Collection entries
▬▬▬▬▬▬▬▬▬▬

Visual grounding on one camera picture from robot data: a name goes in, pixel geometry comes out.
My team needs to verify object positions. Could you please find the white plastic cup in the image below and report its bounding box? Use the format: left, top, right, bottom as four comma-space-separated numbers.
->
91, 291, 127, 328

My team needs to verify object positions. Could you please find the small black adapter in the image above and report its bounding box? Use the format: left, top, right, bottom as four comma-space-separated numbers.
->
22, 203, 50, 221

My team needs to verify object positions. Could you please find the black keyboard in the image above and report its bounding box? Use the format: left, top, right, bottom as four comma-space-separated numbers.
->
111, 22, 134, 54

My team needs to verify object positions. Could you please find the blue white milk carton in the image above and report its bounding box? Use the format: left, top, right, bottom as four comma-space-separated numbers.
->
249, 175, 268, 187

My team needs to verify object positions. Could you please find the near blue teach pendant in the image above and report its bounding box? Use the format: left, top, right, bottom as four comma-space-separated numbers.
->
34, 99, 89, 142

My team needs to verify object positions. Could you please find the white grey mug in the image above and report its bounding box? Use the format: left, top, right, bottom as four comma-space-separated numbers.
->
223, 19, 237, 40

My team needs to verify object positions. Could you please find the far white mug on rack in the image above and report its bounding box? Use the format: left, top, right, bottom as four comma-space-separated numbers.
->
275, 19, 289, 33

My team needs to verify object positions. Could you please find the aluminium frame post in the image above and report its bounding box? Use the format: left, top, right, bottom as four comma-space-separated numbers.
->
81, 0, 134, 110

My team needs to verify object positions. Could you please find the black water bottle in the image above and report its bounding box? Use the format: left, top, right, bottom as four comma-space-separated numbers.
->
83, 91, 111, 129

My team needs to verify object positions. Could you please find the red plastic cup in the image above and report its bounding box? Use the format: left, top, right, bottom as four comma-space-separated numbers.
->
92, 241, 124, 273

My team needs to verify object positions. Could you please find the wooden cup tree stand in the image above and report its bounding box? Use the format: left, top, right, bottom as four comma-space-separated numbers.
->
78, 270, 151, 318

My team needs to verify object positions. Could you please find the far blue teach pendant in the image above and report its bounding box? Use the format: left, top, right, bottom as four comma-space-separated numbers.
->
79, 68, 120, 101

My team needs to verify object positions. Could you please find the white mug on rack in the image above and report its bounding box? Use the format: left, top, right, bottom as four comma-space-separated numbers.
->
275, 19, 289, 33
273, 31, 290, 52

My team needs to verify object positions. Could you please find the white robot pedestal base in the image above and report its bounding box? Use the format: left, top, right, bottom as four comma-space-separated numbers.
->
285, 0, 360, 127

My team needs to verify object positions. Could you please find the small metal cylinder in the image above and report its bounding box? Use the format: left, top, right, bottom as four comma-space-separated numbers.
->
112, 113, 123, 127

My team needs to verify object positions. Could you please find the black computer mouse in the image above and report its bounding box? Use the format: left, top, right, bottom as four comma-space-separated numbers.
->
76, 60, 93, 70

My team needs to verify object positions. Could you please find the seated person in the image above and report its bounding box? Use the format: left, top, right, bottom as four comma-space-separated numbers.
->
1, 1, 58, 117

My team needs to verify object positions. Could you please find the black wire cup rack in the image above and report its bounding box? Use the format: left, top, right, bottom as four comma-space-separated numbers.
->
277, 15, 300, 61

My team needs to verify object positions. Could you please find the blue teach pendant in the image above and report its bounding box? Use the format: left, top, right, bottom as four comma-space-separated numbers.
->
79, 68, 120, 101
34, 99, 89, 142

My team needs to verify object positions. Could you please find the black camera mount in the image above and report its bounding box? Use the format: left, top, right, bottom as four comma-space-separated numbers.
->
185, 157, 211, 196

▬▬▬▬▬▬▬▬▬▬

## Directions:
Each record above needs to be given again exactly as written.

## Written reply:
Visual grounding on one camera picture from robot data: a name goes in, pixel geometry comes out.
My team needs to verify object positions. Could you please find the white plastic cup in the image below and report its bounding box? Use the format: left, top, right, bottom as four comma-space-separated numbers.
->
91, 291, 127, 328

My team needs to verify object positions. Could you please find the small black adapter in the image above and report its bounding box? Use the format: left, top, right, bottom as four comma-space-separated numbers.
->
22, 203, 50, 221

My team needs to verify object positions. Could you please find the black keyboard in the image above and report its bounding box? Use the format: left, top, right, bottom as four comma-space-separated numbers.
->
111, 22, 134, 54

My team needs to verify object positions. Could you please find the blue white milk carton in the image above and report its bounding box? Use the format: left, top, right, bottom as four comma-space-separated numbers.
->
249, 175, 268, 187

My team needs to verify object positions. Could you please find the near blue teach pendant in the image above and report its bounding box? Use the format: left, top, right, bottom as four comma-space-separated numbers.
->
34, 99, 89, 142

My team needs to verify object positions. Could you please find the white grey mug in the image above and report its bounding box? Use the format: left, top, right, bottom as four comma-space-separated numbers.
->
223, 19, 237, 40

My team needs to verify object positions. Could you please find the far white mug on rack in the image above and report its bounding box? Use the format: left, top, right, bottom as four comma-space-separated numbers.
->
275, 19, 289, 33

My team needs to verify object positions. Could you please find the aluminium frame post in the image above and report its bounding box? Use the format: left, top, right, bottom as four comma-space-separated numbers.
->
81, 0, 134, 110

My team needs to verify object positions. Could you please find the black water bottle in the image above and report its bounding box? Use the format: left, top, right, bottom as four comma-space-separated numbers.
->
83, 91, 111, 129

My team needs to verify object positions. Could you please find the red plastic cup in the image above and report its bounding box? Use the format: left, top, right, bottom as four comma-space-separated numbers.
->
92, 241, 124, 273

My team needs to verify object positions. Could you please find the wooden cup tree stand in the image above and report its bounding box? Use the format: left, top, right, bottom as four comma-space-separated numbers.
->
78, 270, 151, 318

My team needs to verify object positions. Could you please find the far blue teach pendant in the image above and report its bounding box? Use the format: left, top, right, bottom as four comma-space-separated numbers.
->
79, 68, 120, 101

My team needs to verify object positions. Could you please find the white mug on rack in the image above and report its bounding box? Use the format: left, top, right, bottom as four comma-space-separated numbers.
->
275, 19, 289, 33
273, 31, 290, 52

My team needs to verify object positions. Could you please find the white robot pedestal base in the image above and report its bounding box? Use the format: left, top, right, bottom as four comma-space-separated numbers.
->
285, 0, 360, 127

My team needs to verify object positions. Could you please find the small metal cylinder in the image above and report its bounding box? Use the format: left, top, right, bottom as four comma-space-separated numbers.
->
112, 113, 123, 127

My team needs to verify object positions. Could you please find the black computer mouse in the image above and report its bounding box? Use the format: left, top, right, bottom as four comma-space-separated numbers.
->
76, 60, 93, 70

My team needs to verify object positions. Could you please find the seated person in the image above and report its bounding box? Use the format: left, top, right, bottom as four comma-space-separated numbers.
->
1, 1, 58, 117

My team needs to verify object positions. Could you please find the black wire cup rack in the image above and report its bounding box? Use the format: left, top, right, bottom as four comma-space-separated numbers.
->
277, 15, 300, 61

My team needs to verify object positions. Could you please find the blue teach pendant in the image above and report its bounding box? Use the format: left, top, right, bottom as four comma-space-separated numbers.
->
79, 68, 120, 101
34, 99, 89, 142

My team needs to verify object positions. Could you please find the black camera mount in the image above and report its bounding box? Use the format: left, top, right, bottom as four comma-space-separated numbers.
->
185, 157, 211, 196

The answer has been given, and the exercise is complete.